------ Task data

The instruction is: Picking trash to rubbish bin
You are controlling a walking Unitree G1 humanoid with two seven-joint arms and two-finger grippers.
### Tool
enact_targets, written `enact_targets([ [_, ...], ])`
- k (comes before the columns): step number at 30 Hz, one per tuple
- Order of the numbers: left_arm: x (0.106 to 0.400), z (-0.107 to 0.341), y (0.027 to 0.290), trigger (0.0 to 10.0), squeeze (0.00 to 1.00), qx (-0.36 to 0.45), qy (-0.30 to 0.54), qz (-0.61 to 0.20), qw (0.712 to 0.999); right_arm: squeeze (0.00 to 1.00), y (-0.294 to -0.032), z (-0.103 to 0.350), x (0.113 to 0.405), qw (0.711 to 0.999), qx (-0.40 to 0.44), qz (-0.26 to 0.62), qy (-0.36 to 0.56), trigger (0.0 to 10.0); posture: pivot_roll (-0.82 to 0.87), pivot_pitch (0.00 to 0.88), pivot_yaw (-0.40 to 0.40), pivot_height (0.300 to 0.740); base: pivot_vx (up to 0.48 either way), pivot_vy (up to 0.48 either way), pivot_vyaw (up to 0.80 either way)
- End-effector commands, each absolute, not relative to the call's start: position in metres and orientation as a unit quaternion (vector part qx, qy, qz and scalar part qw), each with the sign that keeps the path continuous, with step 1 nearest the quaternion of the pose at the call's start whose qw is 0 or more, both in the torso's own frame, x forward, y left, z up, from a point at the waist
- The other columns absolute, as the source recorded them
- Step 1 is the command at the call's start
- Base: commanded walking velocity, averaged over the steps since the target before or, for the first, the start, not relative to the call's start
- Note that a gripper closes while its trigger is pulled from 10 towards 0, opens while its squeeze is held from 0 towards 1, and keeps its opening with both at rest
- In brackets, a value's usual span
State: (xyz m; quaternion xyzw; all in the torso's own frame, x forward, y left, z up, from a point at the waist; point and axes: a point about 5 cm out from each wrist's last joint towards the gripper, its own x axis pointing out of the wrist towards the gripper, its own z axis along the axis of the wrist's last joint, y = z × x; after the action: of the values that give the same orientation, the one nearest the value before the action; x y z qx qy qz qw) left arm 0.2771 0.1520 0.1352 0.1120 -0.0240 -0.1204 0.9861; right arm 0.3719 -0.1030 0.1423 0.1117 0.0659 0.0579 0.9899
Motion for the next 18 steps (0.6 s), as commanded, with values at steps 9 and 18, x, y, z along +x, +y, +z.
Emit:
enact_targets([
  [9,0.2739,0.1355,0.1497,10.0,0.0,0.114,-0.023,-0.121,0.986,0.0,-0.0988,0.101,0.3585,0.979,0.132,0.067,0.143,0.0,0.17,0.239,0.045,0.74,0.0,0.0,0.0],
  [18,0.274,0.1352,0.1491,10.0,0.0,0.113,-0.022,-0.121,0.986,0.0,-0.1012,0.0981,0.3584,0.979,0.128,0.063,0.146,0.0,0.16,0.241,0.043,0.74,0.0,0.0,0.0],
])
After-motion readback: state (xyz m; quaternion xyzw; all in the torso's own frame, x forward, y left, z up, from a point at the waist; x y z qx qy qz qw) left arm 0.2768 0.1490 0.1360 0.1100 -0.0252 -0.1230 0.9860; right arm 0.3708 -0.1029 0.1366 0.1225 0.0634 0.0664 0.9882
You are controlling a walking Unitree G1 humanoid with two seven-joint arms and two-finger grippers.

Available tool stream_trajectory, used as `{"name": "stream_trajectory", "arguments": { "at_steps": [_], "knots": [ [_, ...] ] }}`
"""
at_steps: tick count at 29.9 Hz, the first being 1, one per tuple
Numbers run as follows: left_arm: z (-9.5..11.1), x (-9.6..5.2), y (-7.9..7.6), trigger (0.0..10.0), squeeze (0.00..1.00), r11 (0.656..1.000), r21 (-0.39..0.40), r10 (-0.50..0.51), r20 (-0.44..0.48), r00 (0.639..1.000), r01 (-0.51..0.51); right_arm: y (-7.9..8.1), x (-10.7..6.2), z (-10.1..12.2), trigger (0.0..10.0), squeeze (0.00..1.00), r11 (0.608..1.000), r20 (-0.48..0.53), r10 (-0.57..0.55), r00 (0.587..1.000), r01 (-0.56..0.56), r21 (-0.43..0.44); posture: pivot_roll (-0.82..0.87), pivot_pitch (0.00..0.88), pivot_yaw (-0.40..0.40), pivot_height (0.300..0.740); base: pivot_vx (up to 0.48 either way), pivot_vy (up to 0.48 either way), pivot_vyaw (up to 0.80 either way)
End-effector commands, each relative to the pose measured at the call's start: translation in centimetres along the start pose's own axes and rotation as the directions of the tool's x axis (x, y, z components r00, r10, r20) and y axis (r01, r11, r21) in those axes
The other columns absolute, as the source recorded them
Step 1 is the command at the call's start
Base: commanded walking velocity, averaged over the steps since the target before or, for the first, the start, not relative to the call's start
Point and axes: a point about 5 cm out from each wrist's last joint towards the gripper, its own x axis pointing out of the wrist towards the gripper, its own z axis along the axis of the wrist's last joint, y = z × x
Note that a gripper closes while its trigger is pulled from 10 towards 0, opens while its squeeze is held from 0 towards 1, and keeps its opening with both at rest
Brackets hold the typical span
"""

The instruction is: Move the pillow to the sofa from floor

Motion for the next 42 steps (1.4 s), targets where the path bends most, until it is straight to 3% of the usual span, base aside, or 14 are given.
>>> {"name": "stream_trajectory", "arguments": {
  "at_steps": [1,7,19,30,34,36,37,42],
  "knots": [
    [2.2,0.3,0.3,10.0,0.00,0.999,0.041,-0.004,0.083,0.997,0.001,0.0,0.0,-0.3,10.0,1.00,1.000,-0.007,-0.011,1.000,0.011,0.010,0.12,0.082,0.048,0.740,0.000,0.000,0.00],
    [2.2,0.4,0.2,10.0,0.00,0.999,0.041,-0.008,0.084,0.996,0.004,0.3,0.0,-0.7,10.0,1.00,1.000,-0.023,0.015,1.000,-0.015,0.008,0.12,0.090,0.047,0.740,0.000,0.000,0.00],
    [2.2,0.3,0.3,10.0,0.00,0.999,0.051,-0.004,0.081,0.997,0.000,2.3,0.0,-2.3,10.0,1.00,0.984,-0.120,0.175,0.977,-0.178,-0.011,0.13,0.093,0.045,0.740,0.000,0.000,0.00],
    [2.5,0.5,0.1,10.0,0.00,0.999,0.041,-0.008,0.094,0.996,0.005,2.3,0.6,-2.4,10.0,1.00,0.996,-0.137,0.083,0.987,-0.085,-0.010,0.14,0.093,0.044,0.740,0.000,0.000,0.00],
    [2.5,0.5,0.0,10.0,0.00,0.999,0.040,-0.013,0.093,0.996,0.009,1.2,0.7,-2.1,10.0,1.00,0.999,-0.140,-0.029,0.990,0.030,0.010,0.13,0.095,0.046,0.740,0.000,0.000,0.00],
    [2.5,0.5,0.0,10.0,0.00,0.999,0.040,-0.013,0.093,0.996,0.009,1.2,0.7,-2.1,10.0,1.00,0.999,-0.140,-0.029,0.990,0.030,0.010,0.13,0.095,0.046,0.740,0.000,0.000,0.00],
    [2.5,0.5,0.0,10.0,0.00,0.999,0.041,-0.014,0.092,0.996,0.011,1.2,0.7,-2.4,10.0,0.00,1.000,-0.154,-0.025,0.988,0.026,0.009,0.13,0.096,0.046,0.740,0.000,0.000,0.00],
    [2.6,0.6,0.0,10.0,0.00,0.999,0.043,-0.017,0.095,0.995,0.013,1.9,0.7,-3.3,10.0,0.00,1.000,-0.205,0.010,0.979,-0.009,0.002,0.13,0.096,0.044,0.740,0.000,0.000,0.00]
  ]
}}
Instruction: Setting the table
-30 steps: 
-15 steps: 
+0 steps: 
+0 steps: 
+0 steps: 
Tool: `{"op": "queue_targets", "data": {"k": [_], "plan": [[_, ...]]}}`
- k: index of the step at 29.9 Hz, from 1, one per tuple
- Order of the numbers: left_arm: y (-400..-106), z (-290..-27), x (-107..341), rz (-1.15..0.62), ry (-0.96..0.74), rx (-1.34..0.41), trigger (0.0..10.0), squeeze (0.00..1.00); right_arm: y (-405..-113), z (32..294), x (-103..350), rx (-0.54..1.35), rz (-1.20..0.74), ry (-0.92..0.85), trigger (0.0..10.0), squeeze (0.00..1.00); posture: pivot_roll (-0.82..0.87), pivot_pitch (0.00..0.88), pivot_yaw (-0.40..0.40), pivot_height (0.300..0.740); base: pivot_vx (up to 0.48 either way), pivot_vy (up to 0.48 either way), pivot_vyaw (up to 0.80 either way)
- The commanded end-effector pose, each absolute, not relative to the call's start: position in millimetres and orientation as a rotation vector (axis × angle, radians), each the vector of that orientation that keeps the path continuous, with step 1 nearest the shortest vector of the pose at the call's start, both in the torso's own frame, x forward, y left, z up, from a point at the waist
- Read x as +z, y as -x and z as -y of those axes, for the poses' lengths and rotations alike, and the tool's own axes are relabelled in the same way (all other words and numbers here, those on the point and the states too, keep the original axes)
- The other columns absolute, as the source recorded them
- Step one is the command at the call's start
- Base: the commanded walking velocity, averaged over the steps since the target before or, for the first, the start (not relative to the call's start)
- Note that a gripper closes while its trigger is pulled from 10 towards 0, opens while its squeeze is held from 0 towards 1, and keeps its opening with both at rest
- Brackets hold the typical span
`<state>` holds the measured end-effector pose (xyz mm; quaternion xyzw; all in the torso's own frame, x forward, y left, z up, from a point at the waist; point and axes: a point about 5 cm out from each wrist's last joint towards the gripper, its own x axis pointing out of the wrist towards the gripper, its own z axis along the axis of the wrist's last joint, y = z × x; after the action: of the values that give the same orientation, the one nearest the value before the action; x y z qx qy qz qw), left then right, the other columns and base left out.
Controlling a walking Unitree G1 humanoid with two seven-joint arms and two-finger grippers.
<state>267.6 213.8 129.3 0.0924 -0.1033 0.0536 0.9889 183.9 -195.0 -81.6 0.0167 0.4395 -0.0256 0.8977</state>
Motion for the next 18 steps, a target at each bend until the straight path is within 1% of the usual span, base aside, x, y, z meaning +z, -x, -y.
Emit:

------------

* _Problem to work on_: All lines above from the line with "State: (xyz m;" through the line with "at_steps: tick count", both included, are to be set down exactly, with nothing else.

* _Response to the task_:
State: (xyz m; quaternion xyzw; all in the torso's own frame, x forward, y left, z up, from a point at the waist; point and axes: a point about 5 cm out from each wrist's last joint towards the gripper, its own x axis pointing out of the wrist towards the gripper, its own z axis along the axis of the wrist's last joint, y = z × x; after the action: of the values that give the same orientation, the one nearest the value before the action; x y z qx qy qz qw) left arm 0.2771 0.1520 0.1352 0.1120 -0.0240 -0.1204 0.9861; right arm 0.3719 -0.1030 0.1423 0.1117 0.0659 0.0579 0.9899
Motion for the next 18 steps (0.6 s), as commanded, with values at steps 9 and 18, x, y, z along +x, +y, +z.
Emit:
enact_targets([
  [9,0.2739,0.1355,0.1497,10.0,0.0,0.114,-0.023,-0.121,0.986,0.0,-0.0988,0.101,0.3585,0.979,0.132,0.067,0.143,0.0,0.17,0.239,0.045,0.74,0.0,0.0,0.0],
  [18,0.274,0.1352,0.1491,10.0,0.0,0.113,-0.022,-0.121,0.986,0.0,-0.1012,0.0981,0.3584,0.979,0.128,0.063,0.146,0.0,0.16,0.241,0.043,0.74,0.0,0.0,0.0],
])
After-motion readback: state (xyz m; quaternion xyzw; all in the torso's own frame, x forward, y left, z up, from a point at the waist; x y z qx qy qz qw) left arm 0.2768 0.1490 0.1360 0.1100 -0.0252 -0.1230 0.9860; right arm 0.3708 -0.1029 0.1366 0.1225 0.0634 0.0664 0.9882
You are controlling a walking Unitree G1 humanoid with two seven-joint arms and two-finger grippers.

Available tool stream_trajectory, used as `{"name": "stream_trajectory", "arguments": { "at_steps": [_], "knots": [ [_, ...] ] }}`
"""
at_steps: tick count at 29.9 Hz, the first being 1, one per tuple

With that, the exercise is complete.